There are numerous lifestyle benefits to downsizing from a large, free standing property to a smaller one. For one, you are no longer responsible for the upkeep and maintenance of a home, a large garden, a pool and other property features you may no longer use. You can also enjoy increased security a home within a secure development provides. Also, downsizing can result in significant monthly cost savings on rates and taxes, utility bills, maintenance and repair costs. Not to mention security and insurance costs.

Run the numbers

The biggest expense in most households is the monthly bond repayment, and whether you will be free from this responsibility will depend on how well the family’s finances have been managed. If you have paid off your bond or at least the bulk thereof, it might be possible to sell the property, settle the outstanding bond and have enough capital to purchase a smaller property without having to enter into a new loan agreement.
On the other hand, if not enough equity has been built up, things could be slightly more tricky, especially if you are retiring. At age 65 and older, it is not easy to get a bond. In this situation, you will need to carefully consider what monthly rental or bond repayment you can afford on your lower pension income. Bearing in mind, it will also need to cover the costs involved in buying a new property, such a deposit, transfer costs and taxes.

Capital Gains Tax (CGT)

If you have lived in the home for some time and sold for a profit that exceeds R2 million, you will be liable to pay Capital Gains Tax. If the profit does not exceed R2 million and the home is your primary residence, then you will not have to worry about CGT.

Time is key

If it is not the best time to sell, consider delaying the decision to downscale by a few months as it could result in a better selling price depending on market conditions. On the other hand, despite the current market conditions, units in secure complexes and retirement villages remain high in demand, and delaying the downsizing decision could mean missing out on a good buying opportunity.

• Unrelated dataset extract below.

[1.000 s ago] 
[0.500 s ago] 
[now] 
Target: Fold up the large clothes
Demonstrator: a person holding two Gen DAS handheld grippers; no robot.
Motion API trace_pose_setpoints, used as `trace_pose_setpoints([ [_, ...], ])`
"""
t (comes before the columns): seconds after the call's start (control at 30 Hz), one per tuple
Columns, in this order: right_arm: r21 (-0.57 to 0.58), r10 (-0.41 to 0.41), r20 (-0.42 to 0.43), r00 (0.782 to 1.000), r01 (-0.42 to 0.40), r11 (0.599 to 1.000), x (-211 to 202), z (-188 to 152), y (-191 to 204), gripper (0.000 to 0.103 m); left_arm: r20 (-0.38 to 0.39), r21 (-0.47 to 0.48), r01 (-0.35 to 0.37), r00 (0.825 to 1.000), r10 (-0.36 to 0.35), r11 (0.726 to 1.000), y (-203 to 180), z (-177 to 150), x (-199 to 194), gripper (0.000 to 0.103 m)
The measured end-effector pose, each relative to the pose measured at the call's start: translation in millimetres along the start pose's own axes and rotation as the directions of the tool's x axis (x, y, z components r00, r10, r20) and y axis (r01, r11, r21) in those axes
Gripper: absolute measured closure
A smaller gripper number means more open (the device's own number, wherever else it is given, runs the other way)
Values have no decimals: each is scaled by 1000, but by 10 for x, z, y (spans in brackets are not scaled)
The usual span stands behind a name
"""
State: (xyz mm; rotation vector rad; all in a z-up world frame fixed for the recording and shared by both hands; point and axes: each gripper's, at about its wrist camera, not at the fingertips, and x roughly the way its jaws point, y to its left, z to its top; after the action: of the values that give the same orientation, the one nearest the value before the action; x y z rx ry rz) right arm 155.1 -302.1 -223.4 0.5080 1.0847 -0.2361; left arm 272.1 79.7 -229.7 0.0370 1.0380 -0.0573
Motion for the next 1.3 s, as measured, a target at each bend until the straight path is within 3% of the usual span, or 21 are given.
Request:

What about letting it out?

If the bond is paid off or there is a very small monthly repayment, perhaps consider renting out the property, rather than selling. Provided of course that the rental income exceeds the bond repayment and other costs. This option will require you to have enough cash flow to cover any vacancies. Letting out the property could be a great way to supplement your income.

Provided all aspects are considered carefully, downsizing can form part of a comprehensive plan that leads to a simpler lifestyle that offers financial freedom. A real estate professional or financial adviser will be able to give excellent advice on the first steps.